Time-analysis plots interactions of an independently associated ensemble of group i and ii discrete fractional-order two-dimensional Morris–Lecar neural network (18) with various fractional-orders; (a-d) Group i: ${\vartheta }_1=\dots ={\vartheta }_{65}=1$ and ${\mathrm{\Phi }}_{66}=\dots ={\mathrm{\Phi }}_{100}=0.80$ having ${\mathcal{W}}_{ϵ}=0.0005,0.005,0.05,1.$ (e–h) Group ii: ${\vartheta }_1=\dots ={\vartheta }_{65}=0.95$ and ${\mathrm{\Phi }}_{66}=\dots ={\mathrm{\Phi }}_{100}=0.80$ having ${\mathcal{W}}_{ϵ}=0.0005,0.007,0.05,1.$ (i-l) Group iii: ${\vartheta }_1=\dots ={\vartheta }_{65}=0.84$ and ${\mathrm{\Phi }}_{66}=\dots ={\mathrm{\Phi }}_{100}=0.72$ having ${\mathcal{W}}_{ϵ}=0.0005,0.001,0.05,1.$ We selected these two structures from two samples to display the time indications.

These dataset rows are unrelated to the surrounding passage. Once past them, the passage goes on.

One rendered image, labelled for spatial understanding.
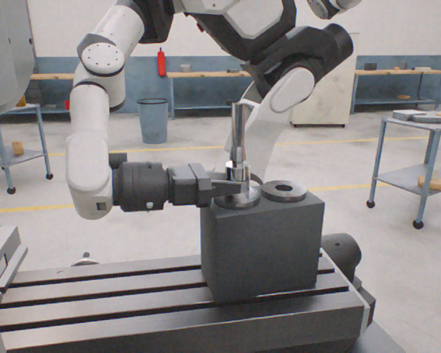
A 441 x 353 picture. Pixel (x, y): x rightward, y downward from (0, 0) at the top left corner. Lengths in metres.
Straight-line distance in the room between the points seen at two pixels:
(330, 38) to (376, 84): 8.63
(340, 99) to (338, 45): 5.65
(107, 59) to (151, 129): 4.72
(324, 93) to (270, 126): 5.66
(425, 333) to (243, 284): 1.67
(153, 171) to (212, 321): 0.29
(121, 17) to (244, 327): 0.69
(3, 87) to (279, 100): 0.68
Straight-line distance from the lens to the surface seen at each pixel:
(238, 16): 0.92
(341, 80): 6.70
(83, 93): 0.72
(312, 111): 6.64
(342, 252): 1.34
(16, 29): 0.62
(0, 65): 0.49
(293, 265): 0.74
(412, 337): 2.23
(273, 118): 0.99
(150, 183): 0.60
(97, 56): 0.75
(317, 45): 1.05
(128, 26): 0.87
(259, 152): 1.03
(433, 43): 10.46
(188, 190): 0.61
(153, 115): 5.38
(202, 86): 8.21
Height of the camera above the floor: 1.41
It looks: 20 degrees down
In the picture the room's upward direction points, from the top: straight up

The interval for the assessment of the particular components identified via a blue region is selected from a subclass of components in inactive states (when ${\mathcal{W}}_{ϵ}=0$). The red indicator is drawn from points that were maintained in jumping assertions in the dearth of interaction.

Figure 6

Nature of neural network reactions depending on association abilities in a reduction in order discrete fractional-order three-dimensional Morris–Lecar system (19) for activated cells of group i and group ii via multiple fractional-orders. (a–d) Group i: $(\vartheta ,\mathrm{\Phi },\gamma )=(1,0.95,0.85)$ and ${\mathcal{W}}_{ϵ}=0.0005,0.005,0.05,1,$ respectively. (e–h) Group ii: $(\vartheta ,\mathrm{\Phi },\gamma )=(0.95,0.85,0.80)$ and ${\mathcal{W}}_{ϵ}=0.0005,0.007,0.05,1.$ (i–l) Group iii: $(\vartheta ,\mathrm{\Phi },\gamma )=(0.90,0.73,0.65)$ and ${\mathcal{W}}_{ϵ}=0.0005,0.007,0.05,1$.